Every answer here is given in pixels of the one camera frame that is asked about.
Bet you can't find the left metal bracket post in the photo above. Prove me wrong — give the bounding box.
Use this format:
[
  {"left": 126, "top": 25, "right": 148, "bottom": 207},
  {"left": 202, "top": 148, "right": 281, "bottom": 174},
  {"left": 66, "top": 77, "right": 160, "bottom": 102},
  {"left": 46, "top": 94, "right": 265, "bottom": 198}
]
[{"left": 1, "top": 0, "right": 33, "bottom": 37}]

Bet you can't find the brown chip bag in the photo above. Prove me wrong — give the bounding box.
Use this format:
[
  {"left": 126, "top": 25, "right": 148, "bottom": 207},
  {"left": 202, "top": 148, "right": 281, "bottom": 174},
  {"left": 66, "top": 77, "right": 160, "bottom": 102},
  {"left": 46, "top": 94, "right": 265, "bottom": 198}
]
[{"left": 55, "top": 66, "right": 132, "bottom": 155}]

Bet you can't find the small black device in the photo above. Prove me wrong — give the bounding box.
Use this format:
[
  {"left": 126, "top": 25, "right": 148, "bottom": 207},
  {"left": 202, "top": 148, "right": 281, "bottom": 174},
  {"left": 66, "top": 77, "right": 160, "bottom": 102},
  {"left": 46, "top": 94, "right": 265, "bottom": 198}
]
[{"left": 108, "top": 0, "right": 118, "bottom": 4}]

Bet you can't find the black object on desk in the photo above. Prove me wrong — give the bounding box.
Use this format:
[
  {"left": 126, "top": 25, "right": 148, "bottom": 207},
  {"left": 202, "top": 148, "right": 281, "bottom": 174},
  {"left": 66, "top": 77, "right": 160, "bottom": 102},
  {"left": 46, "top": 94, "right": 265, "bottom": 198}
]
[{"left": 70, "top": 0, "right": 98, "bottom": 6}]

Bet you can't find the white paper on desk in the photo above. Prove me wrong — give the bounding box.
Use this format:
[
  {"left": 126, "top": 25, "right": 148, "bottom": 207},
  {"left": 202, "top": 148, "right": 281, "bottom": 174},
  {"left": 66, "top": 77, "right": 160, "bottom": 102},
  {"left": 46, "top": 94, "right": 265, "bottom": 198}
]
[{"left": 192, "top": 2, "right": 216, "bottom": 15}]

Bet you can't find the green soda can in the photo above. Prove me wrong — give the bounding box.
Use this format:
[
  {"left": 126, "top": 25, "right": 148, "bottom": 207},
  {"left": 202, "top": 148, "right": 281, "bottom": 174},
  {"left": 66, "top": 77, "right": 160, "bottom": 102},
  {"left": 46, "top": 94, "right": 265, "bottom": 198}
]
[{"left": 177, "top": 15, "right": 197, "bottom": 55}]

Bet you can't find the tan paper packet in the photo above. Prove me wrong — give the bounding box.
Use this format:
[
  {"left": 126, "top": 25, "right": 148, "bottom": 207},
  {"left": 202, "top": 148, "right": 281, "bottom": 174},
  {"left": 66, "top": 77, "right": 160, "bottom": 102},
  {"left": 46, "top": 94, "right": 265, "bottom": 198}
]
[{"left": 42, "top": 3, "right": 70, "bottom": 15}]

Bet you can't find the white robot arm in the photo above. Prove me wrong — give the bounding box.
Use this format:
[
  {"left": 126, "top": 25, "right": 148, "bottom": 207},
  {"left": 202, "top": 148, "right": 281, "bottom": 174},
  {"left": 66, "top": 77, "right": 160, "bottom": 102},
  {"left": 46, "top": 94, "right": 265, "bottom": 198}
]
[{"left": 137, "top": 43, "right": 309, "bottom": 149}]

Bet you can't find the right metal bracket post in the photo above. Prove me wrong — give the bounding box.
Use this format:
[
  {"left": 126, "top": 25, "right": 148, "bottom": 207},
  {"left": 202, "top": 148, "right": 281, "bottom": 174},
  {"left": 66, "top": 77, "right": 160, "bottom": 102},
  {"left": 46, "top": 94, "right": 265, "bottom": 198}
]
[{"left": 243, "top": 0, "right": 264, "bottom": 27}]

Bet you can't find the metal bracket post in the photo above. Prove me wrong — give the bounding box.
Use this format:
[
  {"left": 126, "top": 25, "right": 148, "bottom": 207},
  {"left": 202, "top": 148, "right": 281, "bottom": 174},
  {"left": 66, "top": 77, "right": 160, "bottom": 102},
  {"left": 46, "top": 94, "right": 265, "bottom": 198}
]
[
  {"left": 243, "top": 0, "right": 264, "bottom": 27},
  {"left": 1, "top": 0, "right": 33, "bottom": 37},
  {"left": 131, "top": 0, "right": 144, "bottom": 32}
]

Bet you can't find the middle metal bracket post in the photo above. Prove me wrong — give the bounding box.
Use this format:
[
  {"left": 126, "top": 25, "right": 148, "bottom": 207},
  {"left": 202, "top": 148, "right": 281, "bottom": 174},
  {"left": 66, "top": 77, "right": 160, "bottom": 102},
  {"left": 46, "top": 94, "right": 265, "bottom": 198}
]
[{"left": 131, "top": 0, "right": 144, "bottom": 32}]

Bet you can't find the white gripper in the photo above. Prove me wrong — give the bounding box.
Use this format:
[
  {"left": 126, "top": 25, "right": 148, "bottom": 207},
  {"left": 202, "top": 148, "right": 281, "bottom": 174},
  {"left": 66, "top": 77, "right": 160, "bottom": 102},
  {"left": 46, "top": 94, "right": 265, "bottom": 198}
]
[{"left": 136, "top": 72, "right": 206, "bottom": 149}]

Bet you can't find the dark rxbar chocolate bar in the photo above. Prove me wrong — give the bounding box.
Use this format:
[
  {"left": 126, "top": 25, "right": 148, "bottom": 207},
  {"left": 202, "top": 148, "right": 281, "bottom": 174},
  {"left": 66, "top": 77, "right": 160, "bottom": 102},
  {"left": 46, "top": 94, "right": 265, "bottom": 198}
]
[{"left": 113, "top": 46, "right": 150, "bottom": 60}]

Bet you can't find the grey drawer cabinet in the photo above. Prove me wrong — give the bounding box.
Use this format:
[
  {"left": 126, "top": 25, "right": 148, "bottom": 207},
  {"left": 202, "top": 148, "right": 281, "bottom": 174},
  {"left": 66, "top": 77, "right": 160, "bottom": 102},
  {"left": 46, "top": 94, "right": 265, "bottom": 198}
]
+ + + + +
### Task to complete:
Write out the whole listing exactly.

### Answer to this exercise:
Every answer here is given in pixels of the one camera frame that is asked about.
Bet you can't find the left metal bracket post in the photo above. Prove me wrong — give the bounding box.
Use this format:
[
  {"left": 126, "top": 25, "right": 148, "bottom": 207},
  {"left": 202, "top": 148, "right": 281, "bottom": 174},
  {"left": 66, "top": 77, "right": 160, "bottom": 102},
  {"left": 46, "top": 94, "right": 265, "bottom": 198}
]
[{"left": 1, "top": 0, "right": 33, "bottom": 37}]

Bet you can't find the brown chip bag in the photo above. Prove me wrong — give the bounding box.
Use this format:
[
  {"left": 126, "top": 25, "right": 148, "bottom": 207},
  {"left": 202, "top": 148, "right": 281, "bottom": 174},
  {"left": 66, "top": 77, "right": 160, "bottom": 102},
  {"left": 46, "top": 94, "right": 265, "bottom": 198}
]
[{"left": 55, "top": 66, "right": 132, "bottom": 155}]

Bet you can't find the small black device in the photo above. Prove me wrong — give the bounding box.
Use this format:
[
  {"left": 126, "top": 25, "right": 148, "bottom": 207},
  {"left": 202, "top": 148, "right": 281, "bottom": 174},
  {"left": 66, "top": 77, "right": 160, "bottom": 102},
  {"left": 46, "top": 94, "right": 265, "bottom": 198}
]
[{"left": 108, "top": 0, "right": 118, "bottom": 4}]

Bet you can't find the black object on desk in the photo above. Prove me wrong — give the bounding box.
Use this format:
[
  {"left": 126, "top": 25, "right": 148, "bottom": 207},
  {"left": 202, "top": 148, "right": 281, "bottom": 174},
  {"left": 66, "top": 77, "right": 160, "bottom": 102},
  {"left": 46, "top": 94, "right": 265, "bottom": 198}
]
[{"left": 70, "top": 0, "right": 98, "bottom": 6}]

Bet you can't find the white paper on desk in the photo above. Prove me wrong — give the bounding box.
Use this format:
[
  {"left": 126, "top": 25, "right": 148, "bottom": 207},
  {"left": 202, "top": 148, "right": 281, "bottom": 174},
  {"left": 66, "top": 77, "right": 160, "bottom": 102},
  {"left": 46, "top": 94, "right": 265, "bottom": 198}
]
[{"left": 192, "top": 2, "right": 216, "bottom": 15}]

Bet you can't find the green soda can in the photo above. Prove me wrong — give the bounding box.
Use this format:
[
  {"left": 126, "top": 25, "right": 148, "bottom": 207},
  {"left": 202, "top": 148, "right": 281, "bottom": 174},
  {"left": 66, "top": 77, "right": 160, "bottom": 102},
  {"left": 46, "top": 94, "right": 265, "bottom": 198}
]
[{"left": 177, "top": 15, "right": 197, "bottom": 55}]

Bet you can't find the tan paper packet in the photo above. Prove me wrong — give the bounding box.
Use this format:
[
  {"left": 126, "top": 25, "right": 148, "bottom": 207},
  {"left": 202, "top": 148, "right": 281, "bottom": 174},
  {"left": 66, "top": 77, "right": 160, "bottom": 102},
  {"left": 46, "top": 94, "right": 265, "bottom": 198}
]
[{"left": 42, "top": 3, "right": 70, "bottom": 15}]

Bet you can't find the white robot arm in the photo above. Prove me wrong — give the bounding box.
Use this format:
[
  {"left": 126, "top": 25, "right": 148, "bottom": 207},
  {"left": 202, "top": 148, "right": 281, "bottom": 174},
  {"left": 66, "top": 77, "right": 160, "bottom": 102},
  {"left": 46, "top": 94, "right": 265, "bottom": 198}
]
[{"left": 137, "top": 43, "right": 309, "bottom": 149}]

Bet you can't find the right metal bracket post in the photo above. Prove me wrong — give the bounding box.
Use this format:
[
  {"left": 126, "top": 25, "right": 148, "bottom": 207},
  {"left": 202, "top": 148, "right": 281, "bottom": 174},
  {"left": 66, "top": 77, "right": 160, "bottom": 102},
  {"left": 46, "top": 94, "right": 265, "bottom": 198}
]
[{"left": 243, "top": 0, "right": 264, "bottom": 27}]

Bet you can't find the metal bracket post in the photo above. Prove me wrong — give the bounding box.
Use this format:
[
  {"left": 126, "top": 25, "right": 148, "bottom": 207},
  {"left": 202, "top": 148, "right": 281, "bottom": 174},
  {"left": 66, "top": 77, "right": 160, "bottom": 102},
  {"left": 46, "top": 94, "right": 265, "bottom": 198}
]
[
  {"left": 243, "top": 0, "right": 264, "bottom": 27},
  {"left": 1, "top": 0, "right": 33, "bottom": 37},
  {"left": 131, "top": 0, "right": 144, "bottom": 32}
]

Bet you can't find the middle metal bracket post in the photo above. Prove me wrong — give the bounding box.
Use this format:
[
  {"left": 126, "top": 25, "right": 148, "bottom": 207},
  {"left": 202, "top": 148, "right": 281, "bottom": 174},
  {"left": 66, "top": 77, "right": 160, "bottom": 102},
  {"left": 46, "top": 94, "right": 265, "bottom": 198}
]
[{"left": 131, "top": 0, "right": 144, "bottom": 32}]

Bet you can't find the white gripper in the photo above. Prove me wrong — give the bounding box.
Use this format:
[
  {"left": 126, "top": 25, "right": 148, "bottom": 207},
  {"left": 202, "top": 148, "right": 281, "bottom": 174},
  {"left": 66, "top": 77, "right": 160, "bottom": 102},
  {"left": 46, "top": 94, "right": 265, "bottom": 198}
]
[{"left": 136, "top": 72, "right": 206, "bottom": 149}]

Bet you can't find the dark rxbar chocolate bar in the photo above. Prove me wrong — give the bounding box.
Use this format:
[
  {"left": 126, "top": 25, "right": 148, "bottom": 207},
  {"left": 202, "top": 148, "right": 281, "bottom": 174},
  {"left": 66, "top": 77, "right": 160, "bottom": 102},
  {"left": 46, "top": 94, "right": 265, "bottom": 198}
]
[{"left": 113, "top": 46, "right": 150, "bottom": 60}]

Bet you can't find the grey drawer cabinet in the photo above. Prove me wrong — give the bounding box.
Use this format:
[
  {"left": 126, "top": 25, "right": 148, "bottom": 207},
  {"left": 202, "top": 148, "right": 281, "bottom": 174},
  {"left": 66, "top": 77, "right": 160, "bottom": 102},
  {"left": 46, "top": 94, "right": 265, "bottom": 198}
]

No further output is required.